UC Berkeley CS150

Checkpoints 1-3: Pipelined MIPS CPU with RS232

0 Introduction

The first three checkpoints in this project are designed to guide the development of a three-stage pipelined MIPS CPU that will be used as a base system in the final two checkpoints. The MIPS processor will be implemented in Verilog by 1-2 person teams.

Please read the specification carefully before you begin your design as this document contains a large amount of information intended to address common pain points. Questions and comments on the project should be posted to the Piazza forum. TAs will be available for advice during office hours and regularly scheduled lab time.

1 Table of Contents

Checkpoints 1-3: Pipelined MIPS CPU with RS232

0 Introduction

1 Table of Contents

2 Hardware

3 MIPS150

3.1 ISA Encoding

3.2 Functional Specification

3.3 Pipelining

3.4 Delay Slots

3.5 Hazards

4 Memory Architecture

4.1 Memory Initialization

4.2 Address Space

4.3 RAM Endianness

5 BIOS

6 Testing

6.1 Module Testbenches

6.2 Complete design verification

6.3 Using the software toolchain

7 Git

8 Checkpoint 1: Block Diagram

9 Checkpoint 2: Design Blocks

9.1 Register File

9.2 ALU

9.3 UART

10 Checkpoint 3: Programmable MIPS CPU

2 Hardware

The project will be run on the Xilinx XUPV5-LX110T Development System, which has a Virtex-5 XC5VLX110T FPGA. For manuals and other reference material, consult the Resources section of the course webpage.

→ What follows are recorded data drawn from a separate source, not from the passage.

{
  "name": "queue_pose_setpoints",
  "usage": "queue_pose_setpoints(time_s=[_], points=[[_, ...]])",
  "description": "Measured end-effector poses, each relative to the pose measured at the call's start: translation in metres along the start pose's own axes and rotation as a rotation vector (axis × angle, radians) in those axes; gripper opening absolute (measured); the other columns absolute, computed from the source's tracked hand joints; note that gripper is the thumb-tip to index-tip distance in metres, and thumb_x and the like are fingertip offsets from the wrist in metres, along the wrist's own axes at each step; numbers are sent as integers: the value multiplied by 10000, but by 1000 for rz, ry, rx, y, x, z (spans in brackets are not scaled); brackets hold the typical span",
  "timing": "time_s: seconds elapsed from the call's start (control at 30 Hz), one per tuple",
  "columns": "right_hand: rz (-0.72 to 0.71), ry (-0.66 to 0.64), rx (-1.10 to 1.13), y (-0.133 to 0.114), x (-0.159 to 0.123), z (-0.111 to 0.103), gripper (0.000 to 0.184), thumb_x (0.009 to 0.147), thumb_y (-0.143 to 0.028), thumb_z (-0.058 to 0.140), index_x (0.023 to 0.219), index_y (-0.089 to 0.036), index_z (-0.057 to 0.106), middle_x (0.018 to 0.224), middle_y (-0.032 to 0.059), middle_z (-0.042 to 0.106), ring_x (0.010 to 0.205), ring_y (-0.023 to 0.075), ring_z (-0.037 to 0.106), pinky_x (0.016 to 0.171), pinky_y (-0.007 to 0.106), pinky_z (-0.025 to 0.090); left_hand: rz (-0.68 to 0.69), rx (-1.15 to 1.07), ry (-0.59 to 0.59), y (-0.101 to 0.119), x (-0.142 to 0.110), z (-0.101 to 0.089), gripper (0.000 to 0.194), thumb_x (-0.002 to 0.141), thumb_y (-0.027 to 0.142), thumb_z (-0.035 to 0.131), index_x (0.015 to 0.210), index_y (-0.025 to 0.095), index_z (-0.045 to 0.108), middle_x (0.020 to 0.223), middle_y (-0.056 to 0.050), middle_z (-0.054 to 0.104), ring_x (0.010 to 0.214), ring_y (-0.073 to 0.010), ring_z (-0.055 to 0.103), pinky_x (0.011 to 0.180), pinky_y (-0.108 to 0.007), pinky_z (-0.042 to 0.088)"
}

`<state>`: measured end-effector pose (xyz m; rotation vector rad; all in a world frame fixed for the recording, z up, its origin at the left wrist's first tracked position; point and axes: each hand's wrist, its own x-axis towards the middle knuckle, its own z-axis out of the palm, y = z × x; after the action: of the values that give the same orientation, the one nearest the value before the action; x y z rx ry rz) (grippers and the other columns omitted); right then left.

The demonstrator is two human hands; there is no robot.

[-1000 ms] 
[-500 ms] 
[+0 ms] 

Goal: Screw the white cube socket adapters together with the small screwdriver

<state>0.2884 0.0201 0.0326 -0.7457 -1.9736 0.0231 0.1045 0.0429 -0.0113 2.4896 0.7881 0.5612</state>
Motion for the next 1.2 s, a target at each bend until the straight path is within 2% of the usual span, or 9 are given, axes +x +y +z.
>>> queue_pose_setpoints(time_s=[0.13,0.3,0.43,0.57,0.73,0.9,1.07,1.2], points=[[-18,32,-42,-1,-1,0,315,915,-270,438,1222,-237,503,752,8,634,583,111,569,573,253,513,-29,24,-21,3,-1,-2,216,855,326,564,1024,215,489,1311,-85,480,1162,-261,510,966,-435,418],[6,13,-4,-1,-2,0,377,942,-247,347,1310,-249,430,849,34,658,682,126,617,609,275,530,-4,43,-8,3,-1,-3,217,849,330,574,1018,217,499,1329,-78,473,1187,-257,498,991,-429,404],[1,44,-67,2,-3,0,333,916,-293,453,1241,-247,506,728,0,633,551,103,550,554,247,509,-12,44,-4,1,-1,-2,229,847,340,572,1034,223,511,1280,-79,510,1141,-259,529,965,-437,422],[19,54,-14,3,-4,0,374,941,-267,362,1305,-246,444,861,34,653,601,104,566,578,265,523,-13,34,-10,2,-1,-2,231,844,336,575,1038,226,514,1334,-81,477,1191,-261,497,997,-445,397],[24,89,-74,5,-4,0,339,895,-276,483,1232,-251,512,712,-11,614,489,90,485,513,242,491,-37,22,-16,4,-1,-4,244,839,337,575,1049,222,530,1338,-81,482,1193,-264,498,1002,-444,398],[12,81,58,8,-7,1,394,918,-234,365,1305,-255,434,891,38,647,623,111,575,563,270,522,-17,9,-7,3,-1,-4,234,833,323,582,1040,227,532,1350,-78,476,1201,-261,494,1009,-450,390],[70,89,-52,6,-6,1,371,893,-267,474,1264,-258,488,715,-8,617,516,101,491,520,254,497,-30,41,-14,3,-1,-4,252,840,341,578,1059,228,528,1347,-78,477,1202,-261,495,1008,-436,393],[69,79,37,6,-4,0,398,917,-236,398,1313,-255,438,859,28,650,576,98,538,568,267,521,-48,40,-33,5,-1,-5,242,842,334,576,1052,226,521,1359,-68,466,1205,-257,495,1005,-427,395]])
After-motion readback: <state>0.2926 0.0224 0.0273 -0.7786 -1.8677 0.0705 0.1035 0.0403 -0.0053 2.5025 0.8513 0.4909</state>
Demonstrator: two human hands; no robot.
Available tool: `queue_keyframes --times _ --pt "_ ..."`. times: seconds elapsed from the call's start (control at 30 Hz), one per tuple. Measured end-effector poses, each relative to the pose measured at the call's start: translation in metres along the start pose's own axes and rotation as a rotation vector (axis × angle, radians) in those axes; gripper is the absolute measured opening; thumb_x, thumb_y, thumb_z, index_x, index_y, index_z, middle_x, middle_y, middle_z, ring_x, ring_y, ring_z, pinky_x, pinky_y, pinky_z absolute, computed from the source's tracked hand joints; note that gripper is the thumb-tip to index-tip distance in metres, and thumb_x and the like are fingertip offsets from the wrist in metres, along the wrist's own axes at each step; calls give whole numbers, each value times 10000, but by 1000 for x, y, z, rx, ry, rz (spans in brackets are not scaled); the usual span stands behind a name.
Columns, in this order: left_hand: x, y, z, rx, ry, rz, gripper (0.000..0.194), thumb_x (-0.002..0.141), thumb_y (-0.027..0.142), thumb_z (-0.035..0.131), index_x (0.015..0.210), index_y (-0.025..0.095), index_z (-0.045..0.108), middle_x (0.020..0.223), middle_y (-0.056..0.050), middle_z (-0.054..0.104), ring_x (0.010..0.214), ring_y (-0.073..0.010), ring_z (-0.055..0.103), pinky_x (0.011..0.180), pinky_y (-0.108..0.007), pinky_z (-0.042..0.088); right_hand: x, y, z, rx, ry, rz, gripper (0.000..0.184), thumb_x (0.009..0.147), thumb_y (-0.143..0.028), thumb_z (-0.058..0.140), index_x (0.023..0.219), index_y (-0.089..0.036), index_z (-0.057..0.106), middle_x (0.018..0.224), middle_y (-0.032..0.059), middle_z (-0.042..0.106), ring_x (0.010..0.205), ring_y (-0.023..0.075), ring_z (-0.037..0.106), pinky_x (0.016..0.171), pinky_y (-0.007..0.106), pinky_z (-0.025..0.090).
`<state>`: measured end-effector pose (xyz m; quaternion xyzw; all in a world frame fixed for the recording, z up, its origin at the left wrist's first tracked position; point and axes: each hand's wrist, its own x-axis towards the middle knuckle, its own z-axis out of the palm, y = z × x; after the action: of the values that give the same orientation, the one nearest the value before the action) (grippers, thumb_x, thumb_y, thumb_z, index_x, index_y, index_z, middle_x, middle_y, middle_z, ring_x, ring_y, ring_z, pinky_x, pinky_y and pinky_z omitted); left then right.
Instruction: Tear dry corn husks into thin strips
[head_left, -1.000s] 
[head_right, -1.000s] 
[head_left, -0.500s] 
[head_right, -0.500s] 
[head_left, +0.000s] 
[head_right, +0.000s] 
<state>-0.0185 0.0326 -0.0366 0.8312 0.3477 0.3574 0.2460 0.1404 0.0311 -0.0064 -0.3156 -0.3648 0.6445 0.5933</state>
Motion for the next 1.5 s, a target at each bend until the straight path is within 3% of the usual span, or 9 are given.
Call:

The XUPV5 board contains the physical layers (PHYs) for the serial and graphics interfaces, as shown in the diagram below:

The PHYs, colored pink, convert signals generated on the FPGA to the protocols expected at the ports on the board. For example, the Analog Devices 3202A takes FPGA_SERIAL_RX and converts the voltage levels to conform to RS-232.

3 MIPS150

For this project, we will use a subset of the full MIPS ISA. For simplicity, we will omit floating point, coprocessor, division, multiplication and a few other non-critical instructions.

3.1 ISA Encoding

3.2 Functional Specification

The functionality of each instruction is shown below.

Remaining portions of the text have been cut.